When the definition of a smart, powerful businesswoman comes to mind one does not immediately think of Kim Kardashian. Instead, some “hilarious” comment is made like, “‘Yeah, in the business of selling her body, wink, wink”.
However, it is undeniable that Kim Kardashian has emerged as one of the world’s most powerful celebrities. Having created a fashion empire worth over $600 million at retail, dominated the tech world with her incredibly popular Hollywood game app and recently been billed as a ‘Titan’ celebrity by TIME and the 80th most powerful celebrity in the world by Forbes, her influence is irrefutable. The fact that in 2013-2014 Kim made more money from public appearances than she did from her own reality TV show, Keeping Up with the Kardashians, is testament to her popularity.
Yet in the face of this success, her name is still marred by a sex scandal nearly a decade old. Comments debasing her success as entirely reliant on a sex tape released nine years ago without her consent litter most of her social media platforms. It’s fairly popular to mock her intelligence, her accent and her physique. It seems that no matter how many accomplishments she has in the entertainment and tech industries, Kim Kardashian will always be defined and chastised for her sexuality — a problem that women face much more than men.
For comparison, both Usher and Colin Farrell have sex tapes that have been widely distributed, but an “amoral” reputation doesn’t linger over their heads. In fact, the number of Google hits that searching their tapes brings up is less than a fifth of what searching for Kim’s does. Even taking into account the much larger audience for Kim’s tape and her comparatively greater fame, it could still be approximated that at least two million of those seven million hits are articles that persistently link Kim’s celebrity to her sexual past.
This is not to say that she does not have flaws. There is a lot of justified criticism surrounding Kim’s 2014 PAPER photoshoot which sought to “break the internet”. The cover photo of Kim balancing a champagne glass on her derriere is a whitewashed recreation of a 1976 photo famed for its fetishisation of African women and the portrayal of their bodies as servile and animalistic. The original photograph, taken by Jean-Paule Goude, was part of a pictorial autobiography literally titled Jungle Fever, showcasing the French photographer’s fixation on the bodies of black women, and at times easily manifested itself as pure objectification.
Her imitation of a photograph fraught with racial tension is deeply problematic, and probably indicative of unwillingness on her part to learn about and engage in political issues that don’t personally affect her.

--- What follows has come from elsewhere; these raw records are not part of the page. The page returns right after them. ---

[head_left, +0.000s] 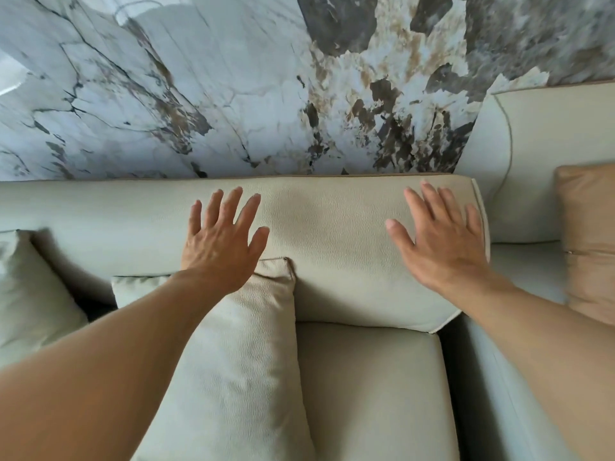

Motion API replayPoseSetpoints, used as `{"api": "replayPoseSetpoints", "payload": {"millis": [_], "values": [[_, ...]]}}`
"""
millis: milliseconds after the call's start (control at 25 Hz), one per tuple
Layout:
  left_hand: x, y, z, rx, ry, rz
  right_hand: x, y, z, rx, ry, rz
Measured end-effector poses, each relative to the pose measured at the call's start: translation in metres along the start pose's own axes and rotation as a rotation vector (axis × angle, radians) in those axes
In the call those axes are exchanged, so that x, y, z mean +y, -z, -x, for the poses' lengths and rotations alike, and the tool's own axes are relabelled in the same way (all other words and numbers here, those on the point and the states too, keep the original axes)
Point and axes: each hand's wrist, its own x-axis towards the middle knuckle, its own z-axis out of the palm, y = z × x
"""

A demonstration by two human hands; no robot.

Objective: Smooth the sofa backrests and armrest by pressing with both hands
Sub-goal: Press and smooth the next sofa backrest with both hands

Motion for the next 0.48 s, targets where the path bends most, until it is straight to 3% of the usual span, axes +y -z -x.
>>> {"api": "replayPoseSetpoints", "payload": {"millis": [200,360,480], "values": [[-0.006,-0.059,-0.040,0.063,0.057,0.254,-0.018,-0.046,-0.016,0.130,-0.038,0.074],[0.003,-0.097,-0.045,0.271,0.066,0.193,-0.012,-0.076,-0.019,0.334,-0.025,0.169],[0.005,-0.104,-0.053,0.345,0.080,0.144,-0.010,-0.081,-0.029,0.396,-0.029,0.198]]}}
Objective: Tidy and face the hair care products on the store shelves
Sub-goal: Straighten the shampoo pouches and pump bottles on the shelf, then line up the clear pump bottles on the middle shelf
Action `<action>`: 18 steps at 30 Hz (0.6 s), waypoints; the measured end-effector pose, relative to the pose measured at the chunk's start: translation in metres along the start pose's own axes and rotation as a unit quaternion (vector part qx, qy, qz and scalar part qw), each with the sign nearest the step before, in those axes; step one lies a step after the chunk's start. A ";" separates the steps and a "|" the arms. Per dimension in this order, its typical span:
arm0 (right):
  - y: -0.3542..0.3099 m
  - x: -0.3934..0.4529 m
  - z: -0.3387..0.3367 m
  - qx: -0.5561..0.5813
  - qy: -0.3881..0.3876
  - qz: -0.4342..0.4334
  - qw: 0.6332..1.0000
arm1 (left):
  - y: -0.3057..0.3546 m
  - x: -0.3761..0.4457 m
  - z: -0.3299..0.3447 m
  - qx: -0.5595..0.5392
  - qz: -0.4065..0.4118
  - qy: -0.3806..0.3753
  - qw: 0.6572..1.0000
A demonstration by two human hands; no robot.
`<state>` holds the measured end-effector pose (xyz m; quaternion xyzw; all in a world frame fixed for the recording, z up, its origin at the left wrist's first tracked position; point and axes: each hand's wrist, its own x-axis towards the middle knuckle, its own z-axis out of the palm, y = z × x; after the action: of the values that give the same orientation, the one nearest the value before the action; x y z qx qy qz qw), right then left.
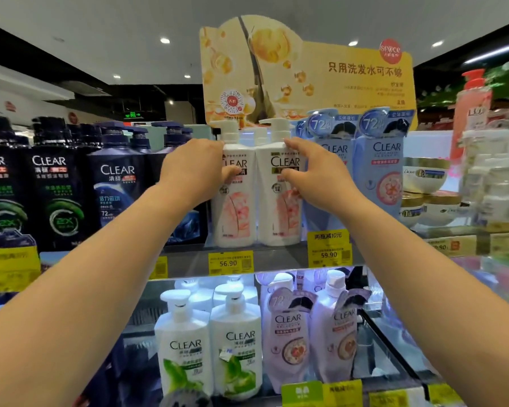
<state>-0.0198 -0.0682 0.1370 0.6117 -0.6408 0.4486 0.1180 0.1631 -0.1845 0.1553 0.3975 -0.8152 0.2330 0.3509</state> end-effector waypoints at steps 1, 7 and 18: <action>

Kim herself has admitted to never giving much thought to issues of race and discrimination until she personally experienced racism upon the birth of her daughter North West.
Similarly, having watched her reality show consistently from age 12, I can say with some confidence that she is exceptionally self-absorbed, has a tendency to put her work before her family and is very materialistic. However, these traits are no different to those embodied by Jordan Belfort for example, and despite all the sex, drugs and lascivious excess depicted in his biopic The Wolf of Wall Street, people would find it ludicrous to fling gendered insults in his direction.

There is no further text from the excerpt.